Palacios’ personal security detachment regularly escorts command staff from NTM-A and Combined Security Transition Command-Afghanistan.
Command Sgt. Maj. Gabriel Cervantes, NTM-A and CSTC-A command sergeant major, commended the Guam group, stating, “They’ve been professional soldiers from the start. They know how to do their jobs and I’m lucky to have them.”
Across the board, the 1-294th soldiers continue escorting military and civilian dignitaries in both tactical and non-tactical vehicles. These dignitaries contribute to the Afghan National Security Force sustainment. Their efforts, along with Guam’s early assistance, reached a critical milestone June 18 when ANSF assumed the lead for combat operations throughout Afghanistan.
“This is a tribute to the determination of the people of Afghanistan to take responsibility for their country’s future,” Hagel stated. “This achievement keeps us and our coalition partners on track to bring our combat mission to a close next year and transition to a non-combat, train, advise, and assist mission that will help ensure Afghans can sustain security into the future.”
Most of Guam’s forces are stationed around or near Kabul, the country’s capital. Flores leads the busiest of the 1-294th’s unit. They run missions every day – sometimes more than a dozen per day – to where getting together for unit cohesion is more than difficult.
“We’re in the capital. We’re in the heart of Afghanistan,” Flores said. “It’s a busy place.”
Sadly, the Guam Guard lost two members May 16 when an improvised explosive device killed Sgt. Eugene M. Aguon and Spc. Dwayne W. Flores. They were Guam’s 22nd and 23rd OEF casualties since 2003.
[The battalion motor sergeant for the Guam Army National Guard’s 1-294th Infantry Regiment, Sgt. 1st Class Steve Villagomez, performs preventive maintenance on a tactical vehicle June 24 at Bagram Air Field, Afghanistan. The 1-294th has elements dispersed throughout the country in its historic Operation Enduring Freedom mission. (Army National Guard photo/Sgt. Eddie Siguenza)(Released)]
The Guam guardsmen have incredibly united since then. Tactics and attitudes have dramatically changed.
“The guys have been great. They’re much more resilient now,” added Flores. They’re not just more alert. They’ve developed more [tactics, techniques and procedures] on how to respond to situations. With the disasters we normally get back home, the guys know how to bounce back.”
Flores also credits the support given by families on Guam. Families send care packages and gifts, and unknown associations are also donating items to lift soldiers’ morale.
“What’s keeping up the motivation of the guys are care packages,” said Flores. “Little things like that make a big difference. Look at my first sergeant. He’s stocked up.”

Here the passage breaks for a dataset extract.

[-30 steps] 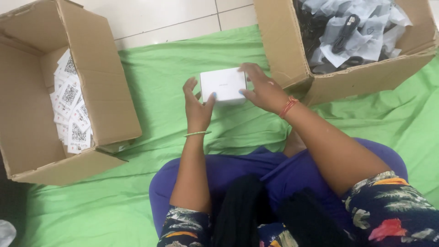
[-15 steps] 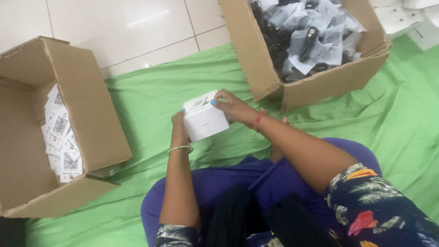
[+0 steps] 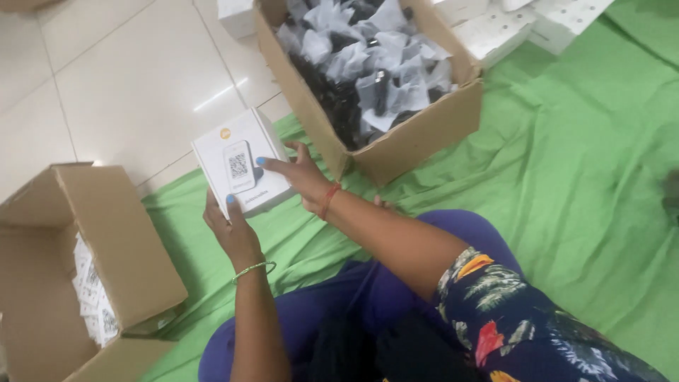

Guam is still months away from returning to its Pacific home. The Guam guardsmen continue their commitment to assist Afgan security forces. Even though 75 have passed, no one is counting the days remaining.
“Everyone, from every company, takes this mission seriously and performs professionally,” Flores said. “They’re always in harms way, but they continue to do their missions. That’s what makes them so unique.”